Content starts
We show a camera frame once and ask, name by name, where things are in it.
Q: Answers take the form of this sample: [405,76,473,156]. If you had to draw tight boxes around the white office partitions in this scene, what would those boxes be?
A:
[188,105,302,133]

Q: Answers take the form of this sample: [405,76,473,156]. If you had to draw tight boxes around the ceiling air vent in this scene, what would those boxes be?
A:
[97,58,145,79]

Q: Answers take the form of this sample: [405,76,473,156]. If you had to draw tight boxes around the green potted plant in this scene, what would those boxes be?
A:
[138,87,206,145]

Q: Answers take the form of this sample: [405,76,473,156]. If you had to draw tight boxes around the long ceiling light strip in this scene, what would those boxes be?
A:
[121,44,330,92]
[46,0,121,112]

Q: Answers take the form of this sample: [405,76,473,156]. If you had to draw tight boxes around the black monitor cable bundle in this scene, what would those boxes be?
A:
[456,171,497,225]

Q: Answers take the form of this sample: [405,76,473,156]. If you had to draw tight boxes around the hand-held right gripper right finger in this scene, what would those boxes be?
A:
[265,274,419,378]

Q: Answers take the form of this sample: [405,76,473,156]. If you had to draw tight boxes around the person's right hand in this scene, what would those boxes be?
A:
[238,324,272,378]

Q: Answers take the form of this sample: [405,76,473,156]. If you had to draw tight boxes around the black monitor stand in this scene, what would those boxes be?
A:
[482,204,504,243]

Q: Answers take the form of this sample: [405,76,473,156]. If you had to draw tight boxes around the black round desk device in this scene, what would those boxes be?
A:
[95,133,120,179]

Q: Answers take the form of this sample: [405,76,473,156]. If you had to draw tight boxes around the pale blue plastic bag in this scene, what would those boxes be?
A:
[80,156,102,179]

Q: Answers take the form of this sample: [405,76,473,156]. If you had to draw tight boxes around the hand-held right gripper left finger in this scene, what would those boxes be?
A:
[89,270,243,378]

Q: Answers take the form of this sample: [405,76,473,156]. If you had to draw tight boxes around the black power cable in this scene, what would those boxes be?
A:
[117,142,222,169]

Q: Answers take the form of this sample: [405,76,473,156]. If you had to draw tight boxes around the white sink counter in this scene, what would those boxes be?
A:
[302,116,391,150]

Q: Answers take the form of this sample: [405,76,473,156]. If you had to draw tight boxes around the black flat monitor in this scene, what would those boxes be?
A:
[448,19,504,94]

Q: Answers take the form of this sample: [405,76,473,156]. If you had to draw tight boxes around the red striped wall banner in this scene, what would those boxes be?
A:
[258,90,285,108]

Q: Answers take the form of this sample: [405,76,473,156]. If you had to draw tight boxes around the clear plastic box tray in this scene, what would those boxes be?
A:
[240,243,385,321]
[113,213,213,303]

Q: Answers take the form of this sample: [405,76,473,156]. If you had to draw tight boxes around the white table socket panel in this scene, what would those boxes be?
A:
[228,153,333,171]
Content ends
• Action item: To complete this exercise, set down every line above exactly once more.

• Exercise answer:
We show a camera frame once and ask, name by name, where things are in it.
Q: Answers take the form of this sample: [405,76,473,156]. If you had to draw tight boxes around the white office partitions in this scene, what would those boxes be?
A:
[188,105,302,133]

Q: Answers take the form of this sample: [405,76,473,156]. If you had to draw tight boxes around the ceiling air vent in this scene, what would those boxes be?
A:
[97,58,145,79]

Q: Answers take the form of this sample: [405,76,473,156]. If you had to draw tight boxes around the green potted plant in this scene, what would those boxes be?
A:
[138,87,206,145]

Q: Answers take the form of this sample: [405,76,473,156]. If you had to draw tight boxes around the long ceiling light strip in this scene, what would those boxes be?
A:
[121,44,330,92]
[46,0,121,112]

Q: Answers take the form of this sample: [405,76,473,156]. If you had to draw tight boxes around the black monitor cable bundle in this scene, what would those boxes be?
A:
[456,171,497,225]

Q: Answers take the form of this sample: [405,76,473,156]. If you had to draw tight boxes around the hand-held right gripper right finger in this scene, what would those boxes be?
A:
[265,274,419,378]

Q: Answers take the form of this sample: [405,76,473,156]. If you had to draw tight boxes around the person's right hand in this scene, what would those boxes be?
A:
[238,324,272,378]

Q: Answers take the form of this sample: [405,76,473,156]. If you had to draw tight boxes around the black monitor stand in this scene, what would those boxes be?
A:
[482,204,504,243]

Q: Answers take the form of this sample: [405,76,473,156]. If you had to draw tight boxes around the black round desk device in this scene, what would those boxes be?
A:
[95,133,120,179]

Q: Answers take the form of this sample: [405,76,473,156]. If you had to draw tight boxes around the pale blue plastic bag in this scene, what would those boxes be?
A:
[80,156,102,179]

Q: Answers take the form of this sample: [405,76,473,156]. If you had to draw tight boxes around the hand-held right gripper left finger in this scene, what would those boxes be?
A:
[89,270,243,378]

Q: Answers take the form of this sample: [405,76,473,156]. If you had to draw tight boxes around the black power cable in this scene, what would those boxes be?
A:
[117,142,222,169]

Q: Answers take the form of this sample: [405,76,473,156]. If you had to draw tight boxes around the white sink counter in this scene, what would those boxes be?
A:
[302,116,391,150]

Q: Answers take the form of this sample: [405,76,473,156]. If you had to draw tight boxes around the black flat monitor in this scene, what would those boxes be?
A:
[448,19,504,94]

Q: Answers take the form of this sample: [405,76,473,156]. If you had to draw tight boxes around the red striped wall banner in this scene, what would those boxes be?
A:
[258,90,285,108]

Q: Answers take the form of this sample: [405,76,473,156]. If you had to draw tight boxes around the clear plastic box tray in this scene, what would those boxes be?
A:
[240,243,385,321]
[113,213,213,303]

Q: Answers take the form of this sample: [405,76,473,156]. If you had to draw tight boxes around the white table socket panel in this scene, what would those boxes be?
A:
[228,153,333,171]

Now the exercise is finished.